On Aug 8, 2013, at 7:47 PM, askel <dummy...@mail.ru> wrote:

> Hello everyone,
> 
> I've been using SQLAlchemy for a while and it's been a pleasure. But 
> sometimes I feel I can get a little more from it or do something more 
> properly. For instance, imagine two tables with one-to-one relationship bosth 
> sharing the same primary key and second table containing primary key only 
> (please don't ask me why it wasn't made just a nullable boolean column to the 
> first table).
> 
> Base = declarative_base()
> 
> class Item(Base):
>     __table_name__ = 'items'
> 
>     i_id = Column(Integer, primary_key=True)

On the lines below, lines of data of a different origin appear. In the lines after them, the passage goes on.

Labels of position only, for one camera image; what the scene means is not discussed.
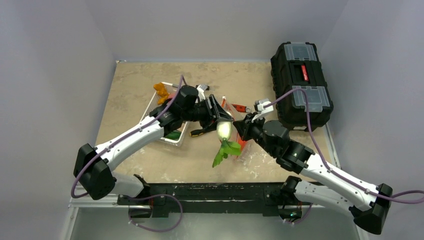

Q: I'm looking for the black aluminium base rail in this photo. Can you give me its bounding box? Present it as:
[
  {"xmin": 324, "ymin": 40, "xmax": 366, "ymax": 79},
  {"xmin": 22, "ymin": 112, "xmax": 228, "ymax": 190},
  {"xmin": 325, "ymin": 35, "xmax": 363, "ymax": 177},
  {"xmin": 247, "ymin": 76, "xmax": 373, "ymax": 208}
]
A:
[{"xmin": 68, "ymin": 181, "xmax": 327, "ymax": 220}]

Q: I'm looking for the white toy radish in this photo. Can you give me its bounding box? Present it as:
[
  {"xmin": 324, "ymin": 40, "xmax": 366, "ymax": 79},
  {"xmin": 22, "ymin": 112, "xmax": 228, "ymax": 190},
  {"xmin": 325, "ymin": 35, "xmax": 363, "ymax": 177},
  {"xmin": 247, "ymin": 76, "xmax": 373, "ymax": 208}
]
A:
[{"xmin": 212, "ymin": 121, "xmax": 242, "ymax": 168}]

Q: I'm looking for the black hammer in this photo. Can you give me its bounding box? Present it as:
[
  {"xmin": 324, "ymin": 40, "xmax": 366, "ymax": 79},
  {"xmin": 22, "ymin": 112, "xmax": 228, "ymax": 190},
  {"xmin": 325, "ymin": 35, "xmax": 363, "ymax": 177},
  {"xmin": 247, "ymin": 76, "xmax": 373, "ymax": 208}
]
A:
[{"xmin": 195, "ymin": 84, "xmax": 211, "ymax": 100}]

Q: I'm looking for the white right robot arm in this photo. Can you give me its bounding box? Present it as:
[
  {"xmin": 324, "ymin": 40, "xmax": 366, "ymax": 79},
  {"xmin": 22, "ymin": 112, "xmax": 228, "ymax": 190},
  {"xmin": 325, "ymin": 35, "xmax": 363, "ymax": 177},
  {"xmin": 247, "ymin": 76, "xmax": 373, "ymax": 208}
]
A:
[{"xmin": 233, "ymin": 114, "xmax": 393, "ymax": 235}]

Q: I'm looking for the orange toy carrot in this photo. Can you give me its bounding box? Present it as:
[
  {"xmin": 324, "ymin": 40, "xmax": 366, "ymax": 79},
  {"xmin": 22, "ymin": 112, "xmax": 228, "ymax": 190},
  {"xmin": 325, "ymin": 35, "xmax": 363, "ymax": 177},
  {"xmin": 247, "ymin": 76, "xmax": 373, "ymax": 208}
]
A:
[{"xmin": 236, "ymin": 139, "xmax": 248, "ymax": 150}]

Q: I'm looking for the yellow black screwdriver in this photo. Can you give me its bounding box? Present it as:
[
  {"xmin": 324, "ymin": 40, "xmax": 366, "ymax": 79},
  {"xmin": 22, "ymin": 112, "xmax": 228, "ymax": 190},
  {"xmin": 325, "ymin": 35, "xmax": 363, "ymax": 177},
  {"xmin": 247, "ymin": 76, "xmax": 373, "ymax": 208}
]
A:
[{"xmin": 190, "ymin": 126, "xmax": 216, "ymax": 137}]

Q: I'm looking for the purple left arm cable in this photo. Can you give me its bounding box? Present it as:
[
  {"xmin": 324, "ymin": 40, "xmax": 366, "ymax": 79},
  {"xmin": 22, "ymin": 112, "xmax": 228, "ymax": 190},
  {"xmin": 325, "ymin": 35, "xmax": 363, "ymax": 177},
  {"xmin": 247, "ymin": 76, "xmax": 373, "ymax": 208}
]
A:
[{"xmin": 71, "ymin": 74, "xmax": 186, "ymax": 233}]

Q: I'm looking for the black toolbox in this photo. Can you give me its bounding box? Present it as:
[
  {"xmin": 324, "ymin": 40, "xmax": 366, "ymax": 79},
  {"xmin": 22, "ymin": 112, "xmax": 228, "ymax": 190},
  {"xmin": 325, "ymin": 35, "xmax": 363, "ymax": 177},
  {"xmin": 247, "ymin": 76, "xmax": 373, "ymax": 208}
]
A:
[{"xmin": 270, "ymin": 41, "xmax": 334, "ymax": 132}]

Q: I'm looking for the white plastic basket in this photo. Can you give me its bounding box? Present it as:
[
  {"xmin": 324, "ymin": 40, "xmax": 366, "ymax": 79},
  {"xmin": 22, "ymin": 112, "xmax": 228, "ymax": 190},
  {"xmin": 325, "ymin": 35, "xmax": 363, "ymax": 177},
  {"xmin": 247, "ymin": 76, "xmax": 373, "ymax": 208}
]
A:
[{"xmin": 140, "ymin": 82, "xmax": 189, "ymax": 147}]

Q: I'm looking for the clear zip top bag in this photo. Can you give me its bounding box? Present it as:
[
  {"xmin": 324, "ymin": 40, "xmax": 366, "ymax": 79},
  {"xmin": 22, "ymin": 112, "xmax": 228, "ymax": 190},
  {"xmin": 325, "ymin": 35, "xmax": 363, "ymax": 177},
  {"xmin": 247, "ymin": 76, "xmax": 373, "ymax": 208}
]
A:
[{"xmin": 220, "ymin": 95, "xmax": 256, "ymax": 163}]

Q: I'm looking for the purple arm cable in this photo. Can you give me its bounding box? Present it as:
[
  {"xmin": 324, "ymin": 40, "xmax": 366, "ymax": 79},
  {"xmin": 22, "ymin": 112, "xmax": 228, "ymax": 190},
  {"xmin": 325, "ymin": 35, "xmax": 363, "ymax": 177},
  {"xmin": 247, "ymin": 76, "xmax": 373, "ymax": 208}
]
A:
[
  {"xmin": 71, "ymin": 74, "xmax": 186, "ymax": 233},
  {"xmin": 264, "ymin": 87, "xmax": 424, "ymax": 225}
]

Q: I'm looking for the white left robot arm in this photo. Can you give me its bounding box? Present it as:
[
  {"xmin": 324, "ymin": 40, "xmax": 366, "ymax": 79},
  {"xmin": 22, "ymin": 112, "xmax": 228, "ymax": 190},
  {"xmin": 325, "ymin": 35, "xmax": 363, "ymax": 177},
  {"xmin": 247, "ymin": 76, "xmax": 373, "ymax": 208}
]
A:
[{"xmin": 73, "ymin": 85, "xmax": 233, "ymax": 205}]

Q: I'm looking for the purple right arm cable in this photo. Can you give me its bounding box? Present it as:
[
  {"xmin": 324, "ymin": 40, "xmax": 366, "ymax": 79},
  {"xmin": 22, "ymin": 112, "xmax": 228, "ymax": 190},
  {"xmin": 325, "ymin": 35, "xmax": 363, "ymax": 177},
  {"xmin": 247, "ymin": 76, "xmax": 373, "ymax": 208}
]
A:
[{"xmin": 264, "ymin": 87, "xmax": 424, "ymax": 225}]

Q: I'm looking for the green toy cucumber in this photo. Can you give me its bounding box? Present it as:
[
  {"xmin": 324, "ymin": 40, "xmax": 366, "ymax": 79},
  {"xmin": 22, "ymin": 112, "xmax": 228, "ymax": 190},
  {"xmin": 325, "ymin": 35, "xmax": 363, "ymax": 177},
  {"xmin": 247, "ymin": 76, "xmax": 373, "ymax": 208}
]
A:
[{"xmin": 164, "ymin": 130, "xmax": 182, "ymax": 141}]

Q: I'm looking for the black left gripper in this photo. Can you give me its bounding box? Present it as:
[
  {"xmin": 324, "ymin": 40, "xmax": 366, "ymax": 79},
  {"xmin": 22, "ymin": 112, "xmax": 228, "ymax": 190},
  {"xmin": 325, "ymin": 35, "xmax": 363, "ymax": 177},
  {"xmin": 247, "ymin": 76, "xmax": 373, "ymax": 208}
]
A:
[{"xmin": 181, "ymin": 95, "xmax": 233, "ymax": 132}]

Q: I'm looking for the red handled adjustable wrench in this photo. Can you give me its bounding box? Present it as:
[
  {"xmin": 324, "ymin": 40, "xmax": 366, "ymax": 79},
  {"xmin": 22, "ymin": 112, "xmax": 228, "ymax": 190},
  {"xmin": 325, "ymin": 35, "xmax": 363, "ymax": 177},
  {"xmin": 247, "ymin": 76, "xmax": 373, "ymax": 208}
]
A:
[{"xmin": 232, "ymin": 104, "xmax": 252, "ymax": 113}]

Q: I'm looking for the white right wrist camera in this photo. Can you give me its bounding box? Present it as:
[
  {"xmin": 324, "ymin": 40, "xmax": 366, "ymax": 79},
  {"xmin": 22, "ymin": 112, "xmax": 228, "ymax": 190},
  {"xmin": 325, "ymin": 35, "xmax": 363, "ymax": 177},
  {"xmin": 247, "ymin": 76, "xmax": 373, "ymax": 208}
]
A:
[{"xmin": 252, "ymin": 98, "xmax": 274, "ymax": 121}]

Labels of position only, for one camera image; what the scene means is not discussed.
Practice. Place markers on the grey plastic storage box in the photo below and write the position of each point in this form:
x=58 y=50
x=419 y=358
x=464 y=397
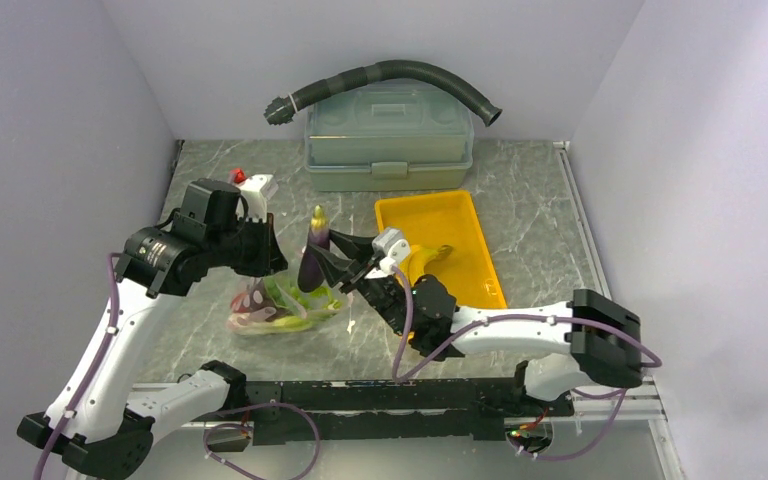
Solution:
x=396 y=136

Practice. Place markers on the yellow toy bananas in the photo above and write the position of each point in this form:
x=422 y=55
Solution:
x=419 y=257

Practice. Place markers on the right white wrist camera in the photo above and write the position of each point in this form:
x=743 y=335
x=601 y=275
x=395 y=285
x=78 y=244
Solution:
x=390 y=248

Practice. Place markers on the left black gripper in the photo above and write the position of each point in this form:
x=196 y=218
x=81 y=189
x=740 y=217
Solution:
x=269 y=259

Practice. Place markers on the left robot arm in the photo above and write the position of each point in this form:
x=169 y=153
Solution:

>     # other columns omitted
> 
> special_items = Table('special_items', Base.metadata,
>     Column('i_id', Integer, ForeignKey('items.i_id'), primary_key=True),
>     # no any other columns
> )
> 
> Item.is_special = exists([1]).where(Item.i_id == special_items.c.i_id)
> 
> And sometimes I need to use that is_special property in query filter as the 
> following:
> 
> query(Item).filter(and_(Item.is_special, ...))
> 
> which works well in queries -- exists sub-query is added if/whenever 
> is_special is mentioned in filter.
> 
> What I would also like to see is is_special becoming a boolean property of 
> Items instance. And it would be awesome to be able to assign to it so that it 
> fires correct insert statement when session is flushed.
> 
> To make first thing happen it sounds like I need to use hybrid_property but I 
> couldn't figure out what is_special method should return when it's accessed 
> as instance property. More over that property should be lazy, i. e. I don't 
> want every query have that exists sub-query UNLESS it's explicitly used in 
> filter or any other way.
> 
> class Item(Base):
>     ...
>     @hybrid_property
>     def is_special(self):
>         return ???
> 
>     @is_special.statement
>     def is_special(cls):
>         return exists([1]).where(cls.i_id == special_items.c.i_id)
> 
> 
> I'd greatly appreciate if anybody gives me tip on how to make above happen 
> (may be partially). It's not like I cannot live without it though.

seems like you'd create Item.special_items as a relationship() to the 
special_items table (using some class), then the python is_special() just says 
return bool(self.special_items).   If you create the relationship() with 
lazy=dynamic you could just say bool(self.special_items.count()).